UK PM Boris Johnson confuses India’s farmer protest with Pakistan

UK PM Boris Johnson confuses India’s farmer protest with Pakistan

British chief mocked on social media after implying the weeks-long farmer’s protest was a cross-border concern involving archrival Pakistan.

UK Prime Minister Boris Johnson was slammed on social media on Wednesday after implying India’s farmers’ protest towards new legal guidelines was a difficulty between New Delhi and its neighbouring longtime foe Pakistan.

During query interval within the United Kingdom’s parliament, member of Parliament Tanmanjeet Singh Dhesi stated “water cannon, tear gas and brute force” was getting used towards the Indian protesters and questioned the British authorities’s place on the months-long demonstrations.

“Will the prime minister convey to the Indian prime minister our heartfelt anxieties and our hopes for a speedy resolution to the current deadlock, and does he agree that everyone has a fundamental right to peaceful protest?” Singh requested.

Johnson responded: “Our view is the proper honourable gentleman is aware of effectively is that after all, we’ve critical considerations about what is occurring between India and Pakistan.

“But these are pre-eminently matters between those two governments to settle, and I know he appreciates this point,” Johnson added.

Shortly after his feedback, Twitter customers mocked him for his complicated assertion with British member of Parliament Afzal Khan calling it “a new low even for Boris Johnson”.

“The issue has nothing to do with India and Pakistan. Incredible,” Khan stated.

The demonstrations are associated to 3 farm legal guidelines handed by Prime Minister Narendra Modi’s authorities this yr that decontrol crop pricing, which farmers say will harm their livelihoods and solely profit giant firms.

Thousands of farmers, largely from the Indian states of Punjab and Haryana – often called India’s grain bowl – have blocked key highways linking New Delhi to neighbouring states for greater than two weeks.

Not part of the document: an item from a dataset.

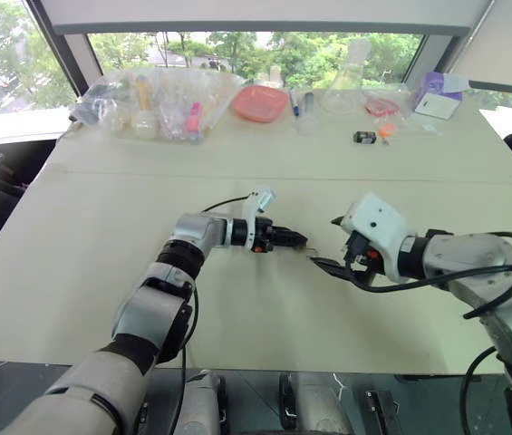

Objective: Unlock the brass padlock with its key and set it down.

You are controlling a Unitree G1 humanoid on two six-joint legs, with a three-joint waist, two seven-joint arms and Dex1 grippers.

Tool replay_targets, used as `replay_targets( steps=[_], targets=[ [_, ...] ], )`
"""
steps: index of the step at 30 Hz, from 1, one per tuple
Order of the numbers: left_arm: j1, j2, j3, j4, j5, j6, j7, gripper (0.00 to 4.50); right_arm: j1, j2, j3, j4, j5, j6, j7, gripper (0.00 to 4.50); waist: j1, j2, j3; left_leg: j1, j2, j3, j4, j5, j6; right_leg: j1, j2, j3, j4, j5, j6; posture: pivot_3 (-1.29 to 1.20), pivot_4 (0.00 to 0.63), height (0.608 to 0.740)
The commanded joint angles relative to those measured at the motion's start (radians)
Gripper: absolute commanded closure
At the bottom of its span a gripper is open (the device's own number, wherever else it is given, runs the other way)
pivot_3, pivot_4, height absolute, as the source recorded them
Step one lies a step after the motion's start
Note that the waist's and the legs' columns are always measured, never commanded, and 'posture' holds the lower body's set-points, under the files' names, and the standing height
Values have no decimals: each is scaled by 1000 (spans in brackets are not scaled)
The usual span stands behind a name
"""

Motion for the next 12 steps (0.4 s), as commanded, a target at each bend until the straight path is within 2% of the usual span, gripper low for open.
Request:
replay_targets(
  steps=[1, 2, 7, 10, 12],
  targets=[
    [-51, 15, 10, 35, 39, -20, 18, 430, -15, -1, -24, -12, 15, -5, -22, 343, 0, 0, 0, 0, 0, 0, 0, 0, 0, 0, 0, 0, 0, 0, 0, 0, 150, 733],
    [-51, 25, 9, 31, 45, -30, 11, 55, -11, -4, -23, -10, 16, -8, -25, 343, 0, 0, 0, 0, 0, 0, 0, 0, 0, 0, 0, 0, 0, 0, 0, 0, 150, 733],
    [47, 153, 39, -250, 33, -74, -22, 55, 30, -20, -7, -6, -17, -30, -70, 343, -8, 0, 0, 0, 1, 0, -1, 0, 0, -1, 1, 1, 1, 0, 0, 0, 150, 733],
    [142, 217, 81, -464, -11, -40, 2, 55, 57, 6, 4, 37, -75, -72, -152, 343, -2, 0, 0, 0, 2, 0, -1, 3, -5, -2, 1, 0, 1, 0, 0, 0, 150, 733],
    [210, 232, 116, -594, -26, -17, 67, 55, 60, 60, 6, 103, -145, -127, -251, 343, 2, 0, 0, 0, 1, 0, 0, 3, -6, -1, -1, 0, 1, 0, 0, 0, 150, 733]
  ],
)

Another parliamentarian Zahra Sultana identified that Johnson appeared to confuse the farmers protest with the worldwide battle between India and Pakistan over the disputed area of Kashmir.

“Is it too much to ask for a PM who knows the difference between Kashmir and Punjab?” Sultana posted on Twitter.

India and Pakistan declare the Kashmir territory in its entirety however rule elements of it. Many Kashmiris demand both a merger with Pakistan or an unbiased state.

The nuclear-armed nations have fought three wars over the previous 70 years, two over Kashmir.